[What to work on] Look through the entries that follow and return each line that has the string "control".

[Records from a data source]
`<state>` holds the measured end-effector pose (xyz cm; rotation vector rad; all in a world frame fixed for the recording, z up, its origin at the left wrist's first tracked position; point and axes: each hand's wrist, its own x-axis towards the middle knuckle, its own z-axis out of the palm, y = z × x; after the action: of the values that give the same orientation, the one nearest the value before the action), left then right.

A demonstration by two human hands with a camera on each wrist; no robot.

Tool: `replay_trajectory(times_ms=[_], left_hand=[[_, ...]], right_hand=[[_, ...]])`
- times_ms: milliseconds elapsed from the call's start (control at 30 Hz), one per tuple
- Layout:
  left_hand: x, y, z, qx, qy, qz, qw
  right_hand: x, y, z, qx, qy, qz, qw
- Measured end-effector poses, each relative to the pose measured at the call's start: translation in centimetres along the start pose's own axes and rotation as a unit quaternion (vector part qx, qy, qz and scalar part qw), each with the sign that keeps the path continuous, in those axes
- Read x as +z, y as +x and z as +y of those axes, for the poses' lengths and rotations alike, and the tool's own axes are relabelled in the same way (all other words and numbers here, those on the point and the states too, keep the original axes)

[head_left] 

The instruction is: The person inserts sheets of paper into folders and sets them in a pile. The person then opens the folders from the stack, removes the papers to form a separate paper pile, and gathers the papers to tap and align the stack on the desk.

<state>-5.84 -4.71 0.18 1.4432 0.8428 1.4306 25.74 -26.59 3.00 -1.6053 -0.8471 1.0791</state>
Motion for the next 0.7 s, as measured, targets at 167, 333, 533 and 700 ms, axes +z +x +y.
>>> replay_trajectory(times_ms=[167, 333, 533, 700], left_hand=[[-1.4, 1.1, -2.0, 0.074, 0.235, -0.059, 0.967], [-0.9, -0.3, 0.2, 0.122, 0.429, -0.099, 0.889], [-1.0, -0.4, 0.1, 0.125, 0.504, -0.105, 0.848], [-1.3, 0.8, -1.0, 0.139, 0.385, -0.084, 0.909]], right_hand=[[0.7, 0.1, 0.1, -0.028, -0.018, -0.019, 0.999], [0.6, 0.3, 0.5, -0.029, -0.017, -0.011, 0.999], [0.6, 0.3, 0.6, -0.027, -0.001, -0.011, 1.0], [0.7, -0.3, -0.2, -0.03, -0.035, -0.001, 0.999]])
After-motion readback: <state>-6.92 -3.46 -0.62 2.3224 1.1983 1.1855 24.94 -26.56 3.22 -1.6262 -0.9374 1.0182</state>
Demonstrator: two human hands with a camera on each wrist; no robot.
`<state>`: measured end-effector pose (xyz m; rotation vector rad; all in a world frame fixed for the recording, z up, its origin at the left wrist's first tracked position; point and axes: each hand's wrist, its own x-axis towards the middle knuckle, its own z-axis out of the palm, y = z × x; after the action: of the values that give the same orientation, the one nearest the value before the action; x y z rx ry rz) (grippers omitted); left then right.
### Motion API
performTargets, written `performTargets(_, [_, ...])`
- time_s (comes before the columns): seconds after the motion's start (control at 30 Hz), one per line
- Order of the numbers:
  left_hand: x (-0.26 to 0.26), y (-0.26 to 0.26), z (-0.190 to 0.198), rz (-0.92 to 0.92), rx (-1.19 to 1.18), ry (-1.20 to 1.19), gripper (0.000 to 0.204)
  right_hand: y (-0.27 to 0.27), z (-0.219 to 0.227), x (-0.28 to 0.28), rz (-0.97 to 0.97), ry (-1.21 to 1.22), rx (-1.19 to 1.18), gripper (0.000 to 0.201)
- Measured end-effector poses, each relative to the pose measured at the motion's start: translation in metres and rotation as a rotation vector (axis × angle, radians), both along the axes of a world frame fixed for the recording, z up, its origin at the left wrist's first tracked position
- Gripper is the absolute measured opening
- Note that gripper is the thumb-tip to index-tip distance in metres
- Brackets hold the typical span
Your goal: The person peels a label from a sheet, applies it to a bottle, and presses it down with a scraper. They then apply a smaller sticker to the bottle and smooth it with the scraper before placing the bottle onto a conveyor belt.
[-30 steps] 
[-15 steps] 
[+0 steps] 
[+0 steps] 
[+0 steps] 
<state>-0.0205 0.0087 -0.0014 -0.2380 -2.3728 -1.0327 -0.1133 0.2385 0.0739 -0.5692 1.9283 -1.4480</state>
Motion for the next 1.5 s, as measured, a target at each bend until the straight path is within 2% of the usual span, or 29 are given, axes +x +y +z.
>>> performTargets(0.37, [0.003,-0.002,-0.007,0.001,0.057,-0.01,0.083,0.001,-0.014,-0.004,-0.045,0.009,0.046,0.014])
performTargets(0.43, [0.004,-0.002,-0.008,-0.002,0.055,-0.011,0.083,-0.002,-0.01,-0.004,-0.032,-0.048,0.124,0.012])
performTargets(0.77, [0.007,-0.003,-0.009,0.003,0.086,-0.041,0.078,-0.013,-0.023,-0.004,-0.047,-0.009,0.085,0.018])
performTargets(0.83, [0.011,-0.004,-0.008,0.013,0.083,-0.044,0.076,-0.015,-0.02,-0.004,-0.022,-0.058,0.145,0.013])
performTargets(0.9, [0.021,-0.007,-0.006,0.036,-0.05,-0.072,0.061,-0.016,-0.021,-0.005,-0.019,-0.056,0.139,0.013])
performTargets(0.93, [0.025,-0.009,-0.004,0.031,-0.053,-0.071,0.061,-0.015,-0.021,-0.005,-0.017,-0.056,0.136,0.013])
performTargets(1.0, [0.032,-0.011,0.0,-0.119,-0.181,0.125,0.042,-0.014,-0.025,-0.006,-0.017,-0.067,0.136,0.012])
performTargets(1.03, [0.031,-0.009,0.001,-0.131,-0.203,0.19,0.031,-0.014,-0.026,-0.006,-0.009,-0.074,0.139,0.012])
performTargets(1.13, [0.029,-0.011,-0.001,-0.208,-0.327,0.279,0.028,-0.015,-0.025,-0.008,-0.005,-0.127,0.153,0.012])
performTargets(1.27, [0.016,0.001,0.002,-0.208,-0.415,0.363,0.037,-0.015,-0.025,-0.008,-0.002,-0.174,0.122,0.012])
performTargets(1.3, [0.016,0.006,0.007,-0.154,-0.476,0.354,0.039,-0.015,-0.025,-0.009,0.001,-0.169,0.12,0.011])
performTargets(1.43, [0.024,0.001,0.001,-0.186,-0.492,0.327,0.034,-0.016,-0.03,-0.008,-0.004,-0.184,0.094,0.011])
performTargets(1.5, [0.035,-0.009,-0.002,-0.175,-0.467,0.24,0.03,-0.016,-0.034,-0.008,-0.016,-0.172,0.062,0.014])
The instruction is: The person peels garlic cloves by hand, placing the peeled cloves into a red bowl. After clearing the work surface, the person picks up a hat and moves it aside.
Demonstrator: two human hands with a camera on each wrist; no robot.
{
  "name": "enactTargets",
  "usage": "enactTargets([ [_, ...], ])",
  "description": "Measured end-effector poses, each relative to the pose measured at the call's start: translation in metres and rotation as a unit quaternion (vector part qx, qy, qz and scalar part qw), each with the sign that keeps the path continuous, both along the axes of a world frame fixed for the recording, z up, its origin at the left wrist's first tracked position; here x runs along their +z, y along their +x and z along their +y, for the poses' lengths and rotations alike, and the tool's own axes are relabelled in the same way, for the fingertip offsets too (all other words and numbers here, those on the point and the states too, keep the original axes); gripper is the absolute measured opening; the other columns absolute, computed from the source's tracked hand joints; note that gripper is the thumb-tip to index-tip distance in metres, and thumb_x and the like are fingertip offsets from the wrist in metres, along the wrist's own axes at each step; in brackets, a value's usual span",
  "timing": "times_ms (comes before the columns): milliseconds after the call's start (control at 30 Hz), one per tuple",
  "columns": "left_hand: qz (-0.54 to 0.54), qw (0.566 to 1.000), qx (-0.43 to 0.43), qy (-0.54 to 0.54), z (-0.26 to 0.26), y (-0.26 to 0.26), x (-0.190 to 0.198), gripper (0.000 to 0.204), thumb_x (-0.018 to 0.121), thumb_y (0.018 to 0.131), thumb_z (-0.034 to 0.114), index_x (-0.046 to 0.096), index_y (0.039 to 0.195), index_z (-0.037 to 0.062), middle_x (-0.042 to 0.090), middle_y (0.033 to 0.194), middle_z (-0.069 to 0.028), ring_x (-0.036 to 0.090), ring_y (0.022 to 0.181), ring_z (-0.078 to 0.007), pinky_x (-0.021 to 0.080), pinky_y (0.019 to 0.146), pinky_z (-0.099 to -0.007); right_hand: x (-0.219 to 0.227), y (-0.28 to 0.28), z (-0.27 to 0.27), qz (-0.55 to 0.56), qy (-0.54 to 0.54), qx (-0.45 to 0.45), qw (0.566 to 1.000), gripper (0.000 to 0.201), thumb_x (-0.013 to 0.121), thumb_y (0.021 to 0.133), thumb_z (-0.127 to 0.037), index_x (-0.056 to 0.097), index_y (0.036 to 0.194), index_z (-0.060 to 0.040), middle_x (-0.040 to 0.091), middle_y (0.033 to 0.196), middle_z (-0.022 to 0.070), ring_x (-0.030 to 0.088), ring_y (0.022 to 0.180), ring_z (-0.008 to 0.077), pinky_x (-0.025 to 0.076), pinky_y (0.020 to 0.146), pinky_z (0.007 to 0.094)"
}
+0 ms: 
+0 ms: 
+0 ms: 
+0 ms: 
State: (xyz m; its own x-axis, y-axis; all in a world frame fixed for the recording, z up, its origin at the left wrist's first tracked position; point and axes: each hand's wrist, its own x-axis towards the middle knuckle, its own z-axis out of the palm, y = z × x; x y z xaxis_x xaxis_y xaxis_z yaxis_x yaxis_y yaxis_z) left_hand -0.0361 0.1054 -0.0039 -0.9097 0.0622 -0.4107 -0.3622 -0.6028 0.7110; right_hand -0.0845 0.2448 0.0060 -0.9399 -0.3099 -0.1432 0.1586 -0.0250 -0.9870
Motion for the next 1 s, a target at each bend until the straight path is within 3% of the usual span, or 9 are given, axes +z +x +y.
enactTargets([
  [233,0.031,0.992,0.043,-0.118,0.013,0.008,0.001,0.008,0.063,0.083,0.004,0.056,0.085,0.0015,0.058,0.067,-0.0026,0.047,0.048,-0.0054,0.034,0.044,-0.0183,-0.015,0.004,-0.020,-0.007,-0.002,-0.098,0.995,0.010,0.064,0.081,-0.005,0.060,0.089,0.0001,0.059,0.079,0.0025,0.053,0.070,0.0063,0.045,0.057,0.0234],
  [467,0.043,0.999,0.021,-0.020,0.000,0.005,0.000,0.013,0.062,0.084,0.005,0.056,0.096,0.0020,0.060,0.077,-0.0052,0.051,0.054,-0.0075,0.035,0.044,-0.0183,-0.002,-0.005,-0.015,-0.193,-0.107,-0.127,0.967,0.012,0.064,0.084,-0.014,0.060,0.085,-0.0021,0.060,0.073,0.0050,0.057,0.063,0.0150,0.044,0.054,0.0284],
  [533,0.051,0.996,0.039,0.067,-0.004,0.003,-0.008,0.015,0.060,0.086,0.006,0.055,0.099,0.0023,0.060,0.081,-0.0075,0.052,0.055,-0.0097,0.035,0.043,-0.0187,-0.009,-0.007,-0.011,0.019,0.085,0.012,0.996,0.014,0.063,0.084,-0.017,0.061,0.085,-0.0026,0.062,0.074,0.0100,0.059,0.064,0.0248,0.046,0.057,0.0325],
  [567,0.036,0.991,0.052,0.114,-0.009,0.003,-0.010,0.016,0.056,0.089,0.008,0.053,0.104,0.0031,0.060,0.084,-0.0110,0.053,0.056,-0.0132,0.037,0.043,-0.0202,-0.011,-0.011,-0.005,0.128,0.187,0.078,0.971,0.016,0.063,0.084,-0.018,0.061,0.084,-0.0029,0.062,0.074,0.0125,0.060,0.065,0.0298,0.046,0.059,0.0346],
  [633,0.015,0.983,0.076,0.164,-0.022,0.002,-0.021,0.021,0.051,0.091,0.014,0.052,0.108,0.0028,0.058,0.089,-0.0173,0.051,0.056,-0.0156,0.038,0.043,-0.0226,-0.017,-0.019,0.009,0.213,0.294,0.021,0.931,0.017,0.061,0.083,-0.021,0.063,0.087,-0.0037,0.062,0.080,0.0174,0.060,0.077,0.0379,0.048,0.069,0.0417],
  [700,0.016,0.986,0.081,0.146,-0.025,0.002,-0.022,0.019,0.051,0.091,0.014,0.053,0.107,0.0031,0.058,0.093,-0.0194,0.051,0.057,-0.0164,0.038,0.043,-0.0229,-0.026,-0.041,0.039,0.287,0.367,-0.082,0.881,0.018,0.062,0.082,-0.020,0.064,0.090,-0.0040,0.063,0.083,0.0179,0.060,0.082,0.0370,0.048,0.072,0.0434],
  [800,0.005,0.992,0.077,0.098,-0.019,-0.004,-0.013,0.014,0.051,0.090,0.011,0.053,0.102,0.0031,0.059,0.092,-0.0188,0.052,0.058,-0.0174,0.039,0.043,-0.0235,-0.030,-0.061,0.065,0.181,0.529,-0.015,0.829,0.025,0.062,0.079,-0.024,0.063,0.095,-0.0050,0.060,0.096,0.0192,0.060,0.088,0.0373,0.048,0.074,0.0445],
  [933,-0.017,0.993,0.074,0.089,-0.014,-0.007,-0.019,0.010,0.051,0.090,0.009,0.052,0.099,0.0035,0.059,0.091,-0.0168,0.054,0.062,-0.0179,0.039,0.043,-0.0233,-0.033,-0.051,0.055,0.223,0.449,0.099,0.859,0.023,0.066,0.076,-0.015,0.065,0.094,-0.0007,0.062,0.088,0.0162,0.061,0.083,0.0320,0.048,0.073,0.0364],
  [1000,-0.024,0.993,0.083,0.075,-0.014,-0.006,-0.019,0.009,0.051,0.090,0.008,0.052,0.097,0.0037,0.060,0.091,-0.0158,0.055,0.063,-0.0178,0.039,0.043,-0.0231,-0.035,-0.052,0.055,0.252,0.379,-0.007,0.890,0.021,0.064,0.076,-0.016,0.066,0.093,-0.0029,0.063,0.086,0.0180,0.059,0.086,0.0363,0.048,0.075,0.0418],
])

[Written response]
- times_ms: milliseconds elapsed from the call's start (control at 30 Hz), one per tuple
- time_s (comes before the columns): seconds after the motion's start (control at 30 Hz), one per line
  "timing": "times_ms (comes before the columns): milliseconds after the call's start (control at 30 Hz), one per tuple",

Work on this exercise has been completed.